## EXERCISE BRIEF
Every line from the one with "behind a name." to the one with "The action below", including those two, is to be copied exactly; all other lines of the entries below are left out.

(Items from a dataset)
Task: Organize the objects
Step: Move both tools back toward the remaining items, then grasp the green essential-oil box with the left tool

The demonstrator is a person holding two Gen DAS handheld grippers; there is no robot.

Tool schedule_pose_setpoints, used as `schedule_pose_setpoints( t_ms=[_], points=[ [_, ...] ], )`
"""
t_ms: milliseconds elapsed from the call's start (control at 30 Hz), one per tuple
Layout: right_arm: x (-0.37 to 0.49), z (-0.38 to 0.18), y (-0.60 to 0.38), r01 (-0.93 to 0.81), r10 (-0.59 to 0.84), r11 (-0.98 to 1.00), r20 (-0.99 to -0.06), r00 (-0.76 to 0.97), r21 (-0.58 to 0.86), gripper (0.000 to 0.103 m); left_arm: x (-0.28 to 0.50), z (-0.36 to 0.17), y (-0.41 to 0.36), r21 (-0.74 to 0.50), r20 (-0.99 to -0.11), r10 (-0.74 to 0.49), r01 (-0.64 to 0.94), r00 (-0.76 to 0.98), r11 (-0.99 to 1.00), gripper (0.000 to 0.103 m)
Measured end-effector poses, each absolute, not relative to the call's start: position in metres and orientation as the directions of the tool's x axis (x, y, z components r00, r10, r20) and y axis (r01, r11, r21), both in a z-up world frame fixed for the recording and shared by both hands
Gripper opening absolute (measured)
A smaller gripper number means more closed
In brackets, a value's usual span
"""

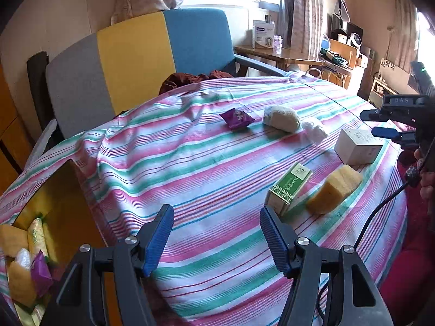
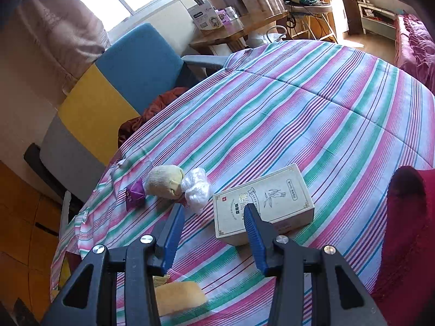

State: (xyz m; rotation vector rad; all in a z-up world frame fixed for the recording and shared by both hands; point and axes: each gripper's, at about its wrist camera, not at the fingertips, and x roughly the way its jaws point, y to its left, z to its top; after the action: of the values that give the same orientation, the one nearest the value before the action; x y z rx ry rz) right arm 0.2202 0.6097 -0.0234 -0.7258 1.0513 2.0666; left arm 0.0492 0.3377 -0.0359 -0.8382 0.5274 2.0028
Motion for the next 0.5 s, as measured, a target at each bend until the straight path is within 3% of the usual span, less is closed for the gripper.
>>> schedule_pose_setpoints(
  t_ms=[500],
  points=[
    [0.221, -0.026, 0.612, -0.780, 0.322, -0.413, -0.725, -0.609, 0.471, 0.046, 0.067, -0.060, 0.403, 0.097, -0.780, 0.578, -0.959, -0.239, -0.265, 0.067]
  ],
)
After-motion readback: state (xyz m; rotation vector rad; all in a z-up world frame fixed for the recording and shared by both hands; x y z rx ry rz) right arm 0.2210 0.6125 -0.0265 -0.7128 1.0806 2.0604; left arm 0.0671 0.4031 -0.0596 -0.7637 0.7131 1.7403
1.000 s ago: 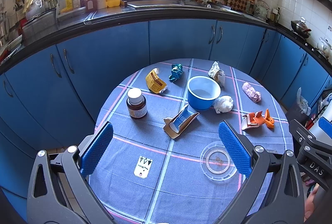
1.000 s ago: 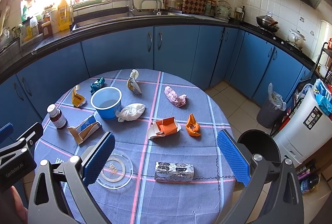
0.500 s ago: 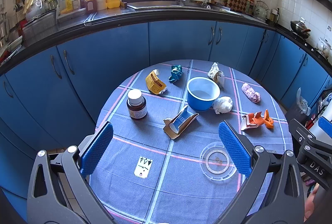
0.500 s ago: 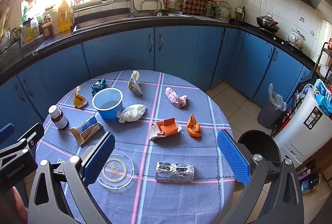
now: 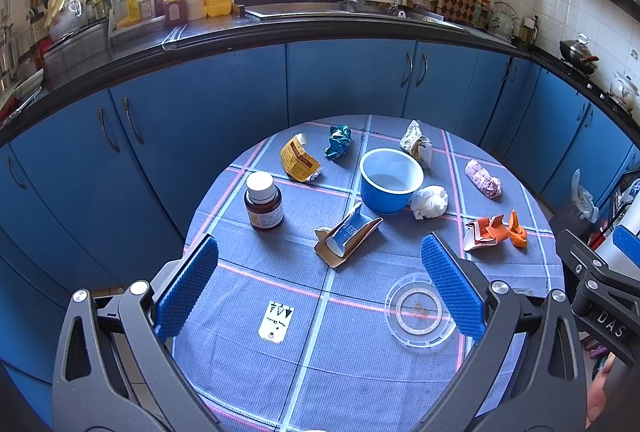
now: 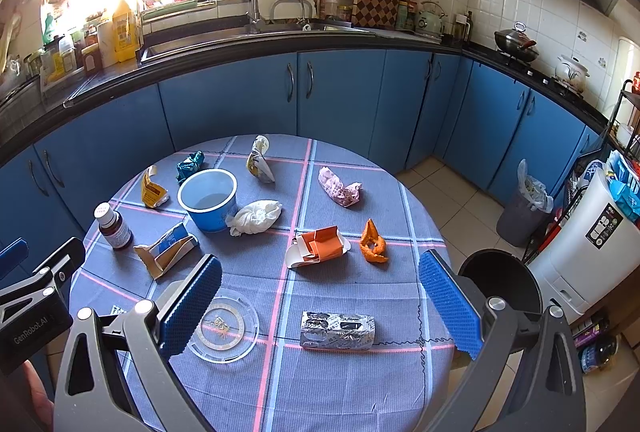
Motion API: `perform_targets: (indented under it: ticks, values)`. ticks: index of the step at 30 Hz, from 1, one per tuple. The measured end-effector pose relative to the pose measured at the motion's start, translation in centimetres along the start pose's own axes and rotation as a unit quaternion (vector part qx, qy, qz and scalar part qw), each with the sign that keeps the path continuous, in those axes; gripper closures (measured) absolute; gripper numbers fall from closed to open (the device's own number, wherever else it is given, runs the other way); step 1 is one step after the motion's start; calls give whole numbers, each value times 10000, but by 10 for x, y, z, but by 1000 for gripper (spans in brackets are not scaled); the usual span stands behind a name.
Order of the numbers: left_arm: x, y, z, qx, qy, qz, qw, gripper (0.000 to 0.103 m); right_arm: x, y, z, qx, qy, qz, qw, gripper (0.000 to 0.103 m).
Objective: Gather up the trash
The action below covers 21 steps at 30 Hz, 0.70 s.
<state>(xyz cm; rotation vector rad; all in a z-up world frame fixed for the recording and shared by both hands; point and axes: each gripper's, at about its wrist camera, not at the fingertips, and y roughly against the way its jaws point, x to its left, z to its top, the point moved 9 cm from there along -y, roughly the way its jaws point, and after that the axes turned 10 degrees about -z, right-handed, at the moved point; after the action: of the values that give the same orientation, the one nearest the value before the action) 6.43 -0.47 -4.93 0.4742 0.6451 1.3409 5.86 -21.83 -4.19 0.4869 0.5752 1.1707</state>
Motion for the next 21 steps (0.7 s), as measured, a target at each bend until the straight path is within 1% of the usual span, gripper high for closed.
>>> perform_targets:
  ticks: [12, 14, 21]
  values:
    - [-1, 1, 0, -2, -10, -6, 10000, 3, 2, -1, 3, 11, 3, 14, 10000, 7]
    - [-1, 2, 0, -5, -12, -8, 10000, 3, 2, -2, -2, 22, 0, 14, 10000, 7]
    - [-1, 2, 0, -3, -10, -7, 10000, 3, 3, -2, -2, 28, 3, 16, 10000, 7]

## EXERCISE RESULT
Motion API: `perform_targets: (indented under it: ticks, values)`. ticks: index of the step at 30 Hz, from 1, one per tuple. The measured end-effector pose relative to the pose measured at the motion's start, translation in centimetres along the start pose's own axes and rotation as a unit quaternion (vector part qx, qy, qz and scalar part qw), each with the sign that keeps the path continuous, in those axes; gripper closures (measured) absolute; gripper numbers fall from closed to open (the device's own number, wherever else it is given, runs the other way); step 1 is one step after the motion's start; calls give whole numbers, each value times 10000, but by 10 for x, y, z, but by 1000 for gripper (spans in brackets are not scaled); the usual span stands behind a name.
Order of the numbers: left_arm: x, y, z, qx, qy, qz, qw, gripper (0.000 to 0.103 m); right_arm: x, y, z, qx, qy, qz, qw, gripper (0.000 to 0.103 m).
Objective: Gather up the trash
The action below covers 21 steps at 30 Hz, 0.70 s.

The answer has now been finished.